She remembered the feeling when the girl came up to her, eyes crusted and salty from tears, and said The calls won't stop, and God, we don't have any more ambulances.

She remembered hearing the news that their neighboring hospital was having to close due to a fire, a fire caused by one of the staff, and could they please send their patients- thoses who'd survived- to them? She remembered what it had cost her to fight past the lump of horror in her throat and refuse.

She remembered ordering the doors closed. Remembered having to order them barred. Remembered going with Eric Foreman and forcing them shut. Remembered the crowd of people outside clamouring to be let in. Remembered looking around blankly, unable to meet the eyes of those outside. She'd met House's instead, and for a split-second she expected him to say something sarcastic, probably a quip on how they may as well let the zombies in, since the hospital was already full of them. He'd said nothing, but the look of sheer helplessness in his eyes chilled her. It was in everyone's eyes, but seeing it come from House was just so much worse.

And finally, she remembered when the screaming stopped. The people outside went away, where to, even she couldn't bring herself to care. And the people in the hospital slept. Slept when before even morpine had had no affect. They needed none now.

It had been a miracle, even now, she couldn't describe it as anything else. Sleep had swept through the hospital like a wave, each ripple sending more patients to a peaceful rest. Even those who had been here before this terrible night slept, and with no-one needing to be watched, it hadn't been long before the exhausted staff of Princeton Plainsboro followed them.

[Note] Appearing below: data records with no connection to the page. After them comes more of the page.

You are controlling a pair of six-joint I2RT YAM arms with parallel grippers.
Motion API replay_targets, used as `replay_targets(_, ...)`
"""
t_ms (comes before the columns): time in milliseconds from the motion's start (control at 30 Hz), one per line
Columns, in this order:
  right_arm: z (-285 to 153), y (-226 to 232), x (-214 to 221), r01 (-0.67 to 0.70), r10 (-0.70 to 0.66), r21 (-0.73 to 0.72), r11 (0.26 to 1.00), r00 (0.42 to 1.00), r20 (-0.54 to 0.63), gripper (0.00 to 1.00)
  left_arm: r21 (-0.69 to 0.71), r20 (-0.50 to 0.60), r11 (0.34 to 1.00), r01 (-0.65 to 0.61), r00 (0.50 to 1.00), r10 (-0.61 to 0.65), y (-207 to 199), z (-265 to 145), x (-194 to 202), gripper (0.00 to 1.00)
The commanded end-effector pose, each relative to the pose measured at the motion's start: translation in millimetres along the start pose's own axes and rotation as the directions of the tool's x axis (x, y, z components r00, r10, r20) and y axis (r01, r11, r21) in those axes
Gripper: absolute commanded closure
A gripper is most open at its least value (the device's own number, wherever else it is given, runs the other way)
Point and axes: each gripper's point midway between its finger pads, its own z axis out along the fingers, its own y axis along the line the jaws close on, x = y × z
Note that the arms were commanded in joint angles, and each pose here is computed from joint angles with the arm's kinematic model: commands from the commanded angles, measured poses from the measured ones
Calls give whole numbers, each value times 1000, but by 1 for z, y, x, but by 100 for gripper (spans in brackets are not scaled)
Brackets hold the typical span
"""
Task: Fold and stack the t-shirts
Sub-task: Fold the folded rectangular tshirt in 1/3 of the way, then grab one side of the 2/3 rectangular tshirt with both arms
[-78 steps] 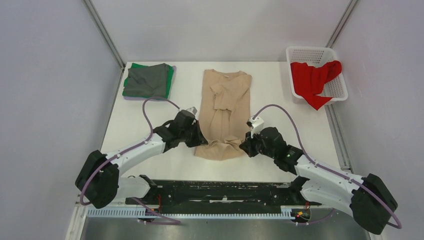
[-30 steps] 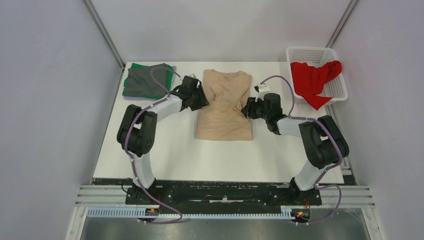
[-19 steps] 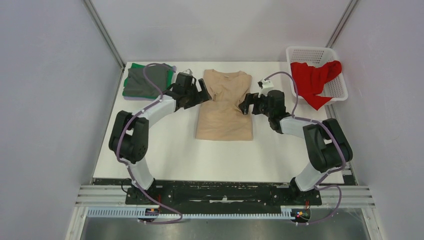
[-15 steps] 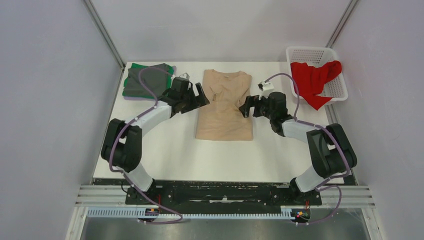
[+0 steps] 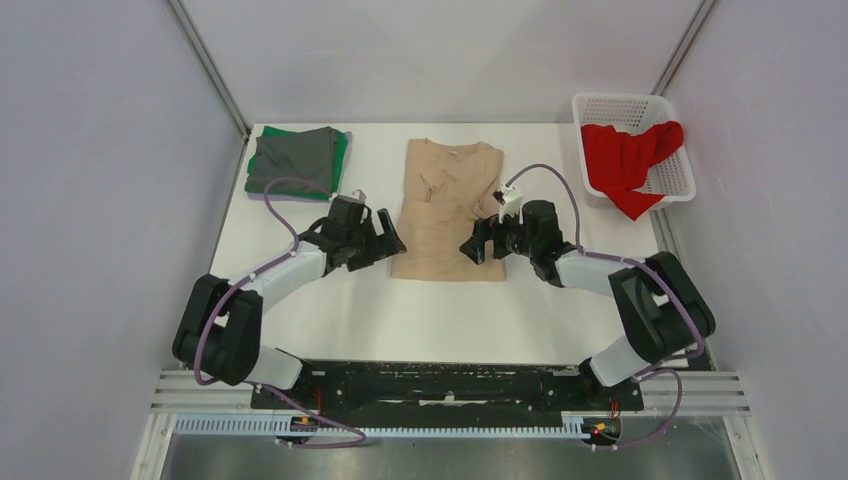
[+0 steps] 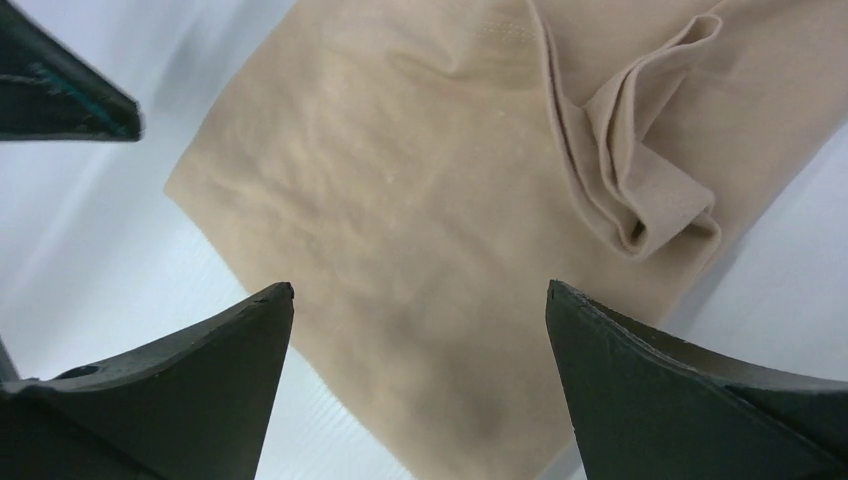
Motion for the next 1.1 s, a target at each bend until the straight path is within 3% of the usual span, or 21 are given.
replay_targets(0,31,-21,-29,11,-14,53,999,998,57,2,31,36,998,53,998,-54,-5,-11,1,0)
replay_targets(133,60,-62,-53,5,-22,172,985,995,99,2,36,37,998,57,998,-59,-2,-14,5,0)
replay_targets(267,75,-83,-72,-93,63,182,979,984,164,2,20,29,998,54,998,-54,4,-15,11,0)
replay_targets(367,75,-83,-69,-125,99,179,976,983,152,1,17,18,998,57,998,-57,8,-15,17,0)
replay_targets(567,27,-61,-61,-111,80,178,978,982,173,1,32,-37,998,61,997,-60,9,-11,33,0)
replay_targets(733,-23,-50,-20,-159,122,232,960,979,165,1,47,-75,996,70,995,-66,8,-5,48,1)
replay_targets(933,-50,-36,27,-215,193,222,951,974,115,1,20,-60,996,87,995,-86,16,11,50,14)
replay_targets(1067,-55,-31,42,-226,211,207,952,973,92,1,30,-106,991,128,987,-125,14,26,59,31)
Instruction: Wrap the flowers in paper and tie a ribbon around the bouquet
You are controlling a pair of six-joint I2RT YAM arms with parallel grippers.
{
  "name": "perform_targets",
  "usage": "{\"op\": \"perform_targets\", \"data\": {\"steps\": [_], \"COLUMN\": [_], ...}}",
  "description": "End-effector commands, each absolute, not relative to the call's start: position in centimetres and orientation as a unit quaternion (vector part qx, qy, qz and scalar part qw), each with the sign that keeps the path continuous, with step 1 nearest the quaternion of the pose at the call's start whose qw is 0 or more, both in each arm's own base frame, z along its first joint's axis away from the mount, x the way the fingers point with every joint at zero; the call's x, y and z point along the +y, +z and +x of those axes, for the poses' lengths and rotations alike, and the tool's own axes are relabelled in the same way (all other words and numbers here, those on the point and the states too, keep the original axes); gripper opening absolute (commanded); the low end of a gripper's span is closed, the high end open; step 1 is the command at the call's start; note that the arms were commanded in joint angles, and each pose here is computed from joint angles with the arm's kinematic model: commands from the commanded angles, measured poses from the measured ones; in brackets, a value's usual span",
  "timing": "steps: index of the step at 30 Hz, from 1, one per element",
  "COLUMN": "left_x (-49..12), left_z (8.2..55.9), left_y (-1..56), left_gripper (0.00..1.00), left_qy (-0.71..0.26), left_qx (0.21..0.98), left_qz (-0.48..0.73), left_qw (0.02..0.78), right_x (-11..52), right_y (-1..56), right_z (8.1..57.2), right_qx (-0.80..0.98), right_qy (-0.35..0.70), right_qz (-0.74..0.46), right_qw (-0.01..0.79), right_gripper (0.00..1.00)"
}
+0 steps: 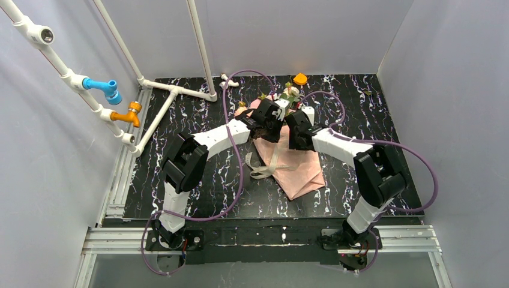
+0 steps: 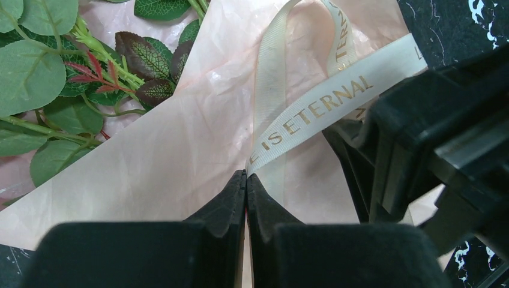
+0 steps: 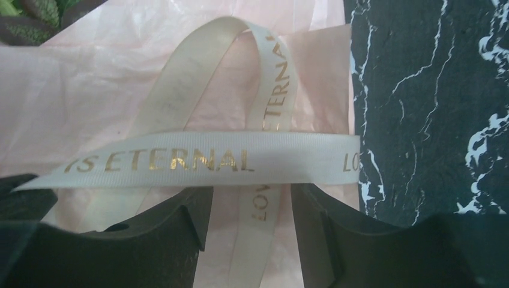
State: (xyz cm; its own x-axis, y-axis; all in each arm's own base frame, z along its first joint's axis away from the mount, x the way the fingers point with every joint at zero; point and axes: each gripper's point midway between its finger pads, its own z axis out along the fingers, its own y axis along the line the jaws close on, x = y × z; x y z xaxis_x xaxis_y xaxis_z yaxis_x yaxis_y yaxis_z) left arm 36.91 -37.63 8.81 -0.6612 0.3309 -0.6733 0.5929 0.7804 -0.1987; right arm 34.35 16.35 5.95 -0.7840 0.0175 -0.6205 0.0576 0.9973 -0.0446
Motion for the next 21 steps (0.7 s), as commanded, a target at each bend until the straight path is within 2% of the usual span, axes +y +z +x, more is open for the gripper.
{"op": "perform_targets", "data": {"steps": [1, 5, 9, 15, 21], "left_x": [-37.6, -37.6, -37.5, -37.5, -37.2], "left_z": [37.1, 37.1, 37.0, 37.1, 37.6], "left_y": [9.9, 9.7, 9.6, 9.4, 9.3], "left_gripper": [0.0, 0.0, 0.0, 0.0, 0.0], "left_qy": [-0.212, -0.211, -0.209, -0.206, -0.191], "left_qx": [0.886, 0.887, 0.887, 0.888, 0.893], "left_qz": [0.258, 0.258, 0.259, 0.26, 0.254], "left_qw": [0.322, 0.32, 0.319, 0.319, 0.319], "right_x": [15.5, 15.8, 16.1, 16.3, 16.8], "right_y": [7.2, 5.9, 5.1, 5.6, 8.0], "right_z": [36.5, 36.3, 36.0, 35.8, 34.2], "right_qx": [0.931, 0.937, 0.941, 0.942, 0.947], "right_qy": [-0.072, -0.071, -0.063, -0.054, -0.021], "right_qz": [0.018, 0.011, 0.007, 0.002, -0.01], "right_qw": [0.357, 0.342, 0.334, 0.332, 0.321], "right_gripper": [0.56, 0.4, 0.31, 0.01, 0.01]}}
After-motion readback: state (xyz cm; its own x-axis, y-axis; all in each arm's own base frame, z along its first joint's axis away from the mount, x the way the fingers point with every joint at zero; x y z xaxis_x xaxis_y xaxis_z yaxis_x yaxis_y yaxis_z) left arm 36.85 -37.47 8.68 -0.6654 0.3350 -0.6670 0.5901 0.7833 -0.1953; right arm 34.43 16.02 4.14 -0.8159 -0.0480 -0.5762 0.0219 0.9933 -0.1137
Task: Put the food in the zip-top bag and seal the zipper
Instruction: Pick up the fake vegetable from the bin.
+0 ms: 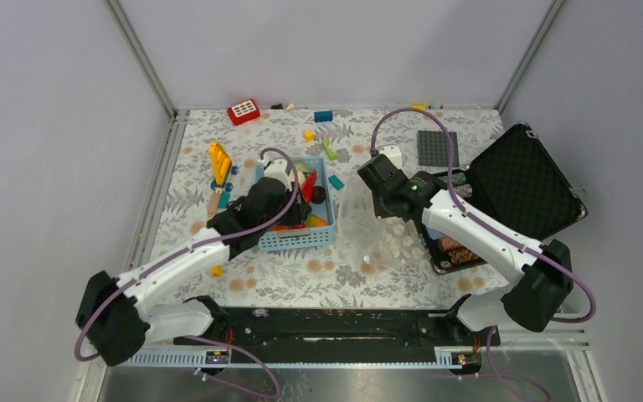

The floors were clean, Cuddy absently noted. She wondered if the bloody streaks she remembered had ever been there, or if the patients hadn't been the only ones hallucinating. Yet even those memories seemed numbed, and somehow, she suspected that when she finally allowed herself to sleep, they would vanish entirely, like a bad dream.

But she couldn't sleep yet, no matter how tired she felt. She needed to make one last check, to convince herself that it really was alright. In her heart, Cuddy already knew it would be, but she needed to be sure.

It it was so unimaginably peaceful. Forget green fields and fluffy clouds, Cuddy knew that the next time she imagined peace, this would be what she'd see. The hospital, quiet and still, everyone inside asleep and lost to gentle dreams.

She passed one of the wards, the beds inside jumbled and packed so tightly there was barely enough room to move around them. One of the later wards then, she couldn't remember how many rooms they'd had to clear to serve as emergency wards. There was no emergency here now, the place was quiet, broken only by the rythmic breathing of its occupants. Cuddy could swear they were all breathing in unison.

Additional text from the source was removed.